### Prompt
Take down each entry exactly as written.

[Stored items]
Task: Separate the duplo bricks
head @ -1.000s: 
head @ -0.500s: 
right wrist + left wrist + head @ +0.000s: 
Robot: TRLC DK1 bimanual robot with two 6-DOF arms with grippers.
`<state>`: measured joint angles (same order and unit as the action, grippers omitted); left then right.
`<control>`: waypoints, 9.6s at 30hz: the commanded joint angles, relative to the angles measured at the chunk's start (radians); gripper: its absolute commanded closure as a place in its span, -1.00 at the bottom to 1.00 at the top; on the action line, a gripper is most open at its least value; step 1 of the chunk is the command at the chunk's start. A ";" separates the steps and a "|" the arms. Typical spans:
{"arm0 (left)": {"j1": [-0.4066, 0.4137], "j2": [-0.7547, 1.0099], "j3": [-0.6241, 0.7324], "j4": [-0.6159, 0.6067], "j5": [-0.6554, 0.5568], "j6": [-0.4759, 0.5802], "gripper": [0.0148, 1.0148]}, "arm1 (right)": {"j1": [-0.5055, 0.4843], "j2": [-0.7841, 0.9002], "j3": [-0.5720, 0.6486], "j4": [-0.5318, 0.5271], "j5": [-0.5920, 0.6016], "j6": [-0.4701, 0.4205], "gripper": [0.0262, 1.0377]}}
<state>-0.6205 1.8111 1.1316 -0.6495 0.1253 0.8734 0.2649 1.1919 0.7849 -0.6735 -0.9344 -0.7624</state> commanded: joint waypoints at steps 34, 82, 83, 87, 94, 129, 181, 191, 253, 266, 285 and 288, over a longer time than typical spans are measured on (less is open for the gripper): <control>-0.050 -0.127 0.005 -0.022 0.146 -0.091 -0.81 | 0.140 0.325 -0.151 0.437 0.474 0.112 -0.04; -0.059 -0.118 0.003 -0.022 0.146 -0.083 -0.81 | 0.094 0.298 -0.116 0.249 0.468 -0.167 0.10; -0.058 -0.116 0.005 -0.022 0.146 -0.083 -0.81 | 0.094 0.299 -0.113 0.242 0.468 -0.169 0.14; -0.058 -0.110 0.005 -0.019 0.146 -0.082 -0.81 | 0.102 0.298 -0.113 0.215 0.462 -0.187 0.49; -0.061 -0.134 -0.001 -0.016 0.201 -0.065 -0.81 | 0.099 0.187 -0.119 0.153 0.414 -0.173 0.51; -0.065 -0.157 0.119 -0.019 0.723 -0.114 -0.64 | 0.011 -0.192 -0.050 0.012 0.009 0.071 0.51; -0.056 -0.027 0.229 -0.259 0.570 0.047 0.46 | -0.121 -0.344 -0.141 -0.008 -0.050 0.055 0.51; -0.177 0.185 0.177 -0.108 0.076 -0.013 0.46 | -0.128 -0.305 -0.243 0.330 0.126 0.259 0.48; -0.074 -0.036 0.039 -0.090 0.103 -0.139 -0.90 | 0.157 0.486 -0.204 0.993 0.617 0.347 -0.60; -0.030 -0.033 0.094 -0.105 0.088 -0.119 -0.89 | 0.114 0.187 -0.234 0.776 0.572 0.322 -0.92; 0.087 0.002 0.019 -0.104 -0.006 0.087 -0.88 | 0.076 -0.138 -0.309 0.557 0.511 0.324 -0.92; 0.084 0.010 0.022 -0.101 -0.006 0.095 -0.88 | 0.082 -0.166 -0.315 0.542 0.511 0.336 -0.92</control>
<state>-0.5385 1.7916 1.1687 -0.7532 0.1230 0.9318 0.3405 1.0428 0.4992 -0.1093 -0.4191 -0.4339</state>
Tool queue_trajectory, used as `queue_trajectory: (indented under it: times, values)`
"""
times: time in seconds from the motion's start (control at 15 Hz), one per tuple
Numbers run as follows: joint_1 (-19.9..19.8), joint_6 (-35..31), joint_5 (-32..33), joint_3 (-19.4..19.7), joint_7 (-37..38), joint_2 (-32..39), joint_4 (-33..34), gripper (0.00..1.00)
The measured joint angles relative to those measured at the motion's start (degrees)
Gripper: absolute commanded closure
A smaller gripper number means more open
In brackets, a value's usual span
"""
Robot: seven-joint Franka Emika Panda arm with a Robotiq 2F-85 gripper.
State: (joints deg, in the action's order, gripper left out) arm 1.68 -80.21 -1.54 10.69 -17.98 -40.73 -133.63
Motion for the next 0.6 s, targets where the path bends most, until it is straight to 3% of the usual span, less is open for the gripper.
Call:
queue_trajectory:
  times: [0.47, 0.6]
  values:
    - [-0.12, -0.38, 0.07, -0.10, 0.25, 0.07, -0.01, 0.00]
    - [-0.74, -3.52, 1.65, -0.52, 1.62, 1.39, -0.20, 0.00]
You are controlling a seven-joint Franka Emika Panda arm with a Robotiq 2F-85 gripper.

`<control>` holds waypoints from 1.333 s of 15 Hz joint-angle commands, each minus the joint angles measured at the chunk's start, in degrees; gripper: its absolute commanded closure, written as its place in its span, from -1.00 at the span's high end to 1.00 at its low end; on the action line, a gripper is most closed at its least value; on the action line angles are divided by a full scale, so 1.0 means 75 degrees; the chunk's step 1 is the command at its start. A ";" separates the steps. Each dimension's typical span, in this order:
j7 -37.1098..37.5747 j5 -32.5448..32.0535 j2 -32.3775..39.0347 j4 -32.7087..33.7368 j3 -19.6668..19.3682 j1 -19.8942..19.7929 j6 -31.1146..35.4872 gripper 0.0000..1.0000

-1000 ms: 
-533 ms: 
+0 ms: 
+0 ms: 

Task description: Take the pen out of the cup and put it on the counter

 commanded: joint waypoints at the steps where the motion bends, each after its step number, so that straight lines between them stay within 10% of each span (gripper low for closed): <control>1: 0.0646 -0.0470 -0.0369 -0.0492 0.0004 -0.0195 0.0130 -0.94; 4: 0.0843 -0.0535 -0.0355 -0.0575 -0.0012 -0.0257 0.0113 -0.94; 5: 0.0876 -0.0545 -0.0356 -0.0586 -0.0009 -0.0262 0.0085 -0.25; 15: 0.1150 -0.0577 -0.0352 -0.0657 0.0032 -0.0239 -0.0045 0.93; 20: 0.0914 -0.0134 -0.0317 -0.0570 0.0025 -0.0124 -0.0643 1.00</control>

### Answer to the exercise
Task: Separate the duplo bricks
head @ -1.000s: 
head @ -0.500s: 
right wrist + left wrist + head @ +0.000s: 
Robot: TRLC DK1 bimanual robot with two 6-DOF arms with grippers.
`<state>`: measured joint angles (same order and unit as the action, grippers omitted); left then right.
`<control>`: waypoints, 9.6s at 30hz: the commanded joint angles, relative to the angles measured at the chunk's start (radians); gripper: its absolute commanded closure as a place in its span, -1.00 at the bottom to 1.00 at the top; on the action line, a gripper is most open at its least value; step 1 of the chunk is the command at the chunk's start. A ";" separates the steps and a "|" the arms. Typical spans:
{"arm0 (left)": {"j1": [-0.4066, 0.4137], "j2": [-0.7547, 1.0099], "j3": [-0.6241, 0.7324], "j4": [-0.6159, 0.6067], "j5": [-0.6554, 0.5568], "j6": [-0.4759, 0.5802], "gripper": [0.0148, 1.0148]}, "arm1 (right)": {"j1": [-0.5055, 0.4843], "j2": [-0.7841, 0.9002], "j3": [-0.5720, 0.6486], "j4": [-0.5318, 0.5271], "j5": [-0.5920, 0.6016], "j6": [-0.4701, 0.4205], "gripper": [0.0262, 1.0377]}}
<state>-0.6205 1.8111 1.1316 -0.6495 0.1253 0.8734 0.2649 1.1919 0.7849 -0.6735 -0.9344 -0.7624</state> commanded: joint waypoints at steps 34, 82, 83, 87, 94, 129, 181, 191, 253, 266, 285 and 288, over a longer time than typical spans are measured on (less is open for the gripper): <control>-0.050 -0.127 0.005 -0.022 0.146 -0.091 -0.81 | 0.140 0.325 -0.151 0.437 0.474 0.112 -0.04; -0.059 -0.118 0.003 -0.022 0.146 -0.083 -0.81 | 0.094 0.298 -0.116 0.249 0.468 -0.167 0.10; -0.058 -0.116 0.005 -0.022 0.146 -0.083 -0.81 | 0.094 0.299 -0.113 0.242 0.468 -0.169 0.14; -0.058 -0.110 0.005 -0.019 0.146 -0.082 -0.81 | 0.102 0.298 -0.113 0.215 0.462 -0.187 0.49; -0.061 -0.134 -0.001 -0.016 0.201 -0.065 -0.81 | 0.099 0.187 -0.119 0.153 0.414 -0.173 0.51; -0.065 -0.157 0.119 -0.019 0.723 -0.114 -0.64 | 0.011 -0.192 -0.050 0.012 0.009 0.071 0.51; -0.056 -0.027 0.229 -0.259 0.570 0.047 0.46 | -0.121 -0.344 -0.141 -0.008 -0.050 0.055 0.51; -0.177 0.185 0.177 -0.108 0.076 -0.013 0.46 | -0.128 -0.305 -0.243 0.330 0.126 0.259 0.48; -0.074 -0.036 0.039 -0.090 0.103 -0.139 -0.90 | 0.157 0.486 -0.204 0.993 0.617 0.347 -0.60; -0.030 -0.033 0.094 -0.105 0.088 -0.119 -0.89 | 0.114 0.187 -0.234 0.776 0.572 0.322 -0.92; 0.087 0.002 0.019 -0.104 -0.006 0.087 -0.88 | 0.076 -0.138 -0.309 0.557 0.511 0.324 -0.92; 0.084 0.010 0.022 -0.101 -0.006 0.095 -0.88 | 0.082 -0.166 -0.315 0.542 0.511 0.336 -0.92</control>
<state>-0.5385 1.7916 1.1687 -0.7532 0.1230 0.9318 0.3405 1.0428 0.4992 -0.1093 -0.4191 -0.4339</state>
Tool queue_trajectory, used as `queue_trajectory: (indented under it: times, values)`
"""
times: time in seconds from the motion's start (control at 15 Hz), one per tuple
Numbers run as follows: joint_1 (-19.9..19.8), joint_6 (-35..31), joint_5 (-32..33), joint_3 (-19.4..19.7), joint_7 (-37..38), joint_2 (-32..39), joint_4 (-33..34), gripper (0.00..1.00)
The measured joint angles relative to those measured at the motion's start (degrees)
Gripper: absolute commanded closure
A smaller gripper number means more open
In brackets, a value's usual span
"""
Robot: seven-joint Franka Emika Panda arm with a Robotiq 2F-85 gripper.
State: (joints deg, in the action's order, gripper left out) arm 1.68 -80.21 -1.54 10.69 -17.98 -40.73 -133.63
Motion for the next 0.6 s, targets where the path bends most, until it is straight to 3% of the usual span, less is open for the gripper.
Call:
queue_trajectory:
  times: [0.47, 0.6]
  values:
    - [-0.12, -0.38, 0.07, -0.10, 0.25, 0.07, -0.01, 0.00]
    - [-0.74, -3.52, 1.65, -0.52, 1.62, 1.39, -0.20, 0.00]
You are controlling a seven-joint Franka Emika Panda arm with a Robotiq 2F-85 gripper.

`<control>` holds waypoints from 1.333 s of 15 Hz joint-angle commands, each minus the joint angles measured at the chunk's start, in degrees; gripper: its absolute commanded closure, written as its place in its span, from -1.00 at the span's high end to 1.00 at its low end; on the action line, a gripper is most closed at its least value; on the action line angles are divided by a full scale, so 1.0 means 75 degrees; the chunk's step 1 is the command at its start. A ";" separates the steps. Each dimension's typical span, in this order:
j7 -37.1098..37.5747 j5 -32.5448..32.0535 j2 -32.3775..39.0347 j4 -32.7087..33.7368 j3 -19.6668..19.3682 j1 -19.8942..19.7929 j6 -31.1146..35.4872 gripper 0.0000..1.0000

-1000 ms: 
-533 ms: 
+0 ms: 
+0 ms: 

Task description: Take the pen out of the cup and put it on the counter

 commanded: joint waypoints at the steps where the motion bends, each after its step number, so that straight lines between them stay within 10% of each span (gripper low for closed): <control>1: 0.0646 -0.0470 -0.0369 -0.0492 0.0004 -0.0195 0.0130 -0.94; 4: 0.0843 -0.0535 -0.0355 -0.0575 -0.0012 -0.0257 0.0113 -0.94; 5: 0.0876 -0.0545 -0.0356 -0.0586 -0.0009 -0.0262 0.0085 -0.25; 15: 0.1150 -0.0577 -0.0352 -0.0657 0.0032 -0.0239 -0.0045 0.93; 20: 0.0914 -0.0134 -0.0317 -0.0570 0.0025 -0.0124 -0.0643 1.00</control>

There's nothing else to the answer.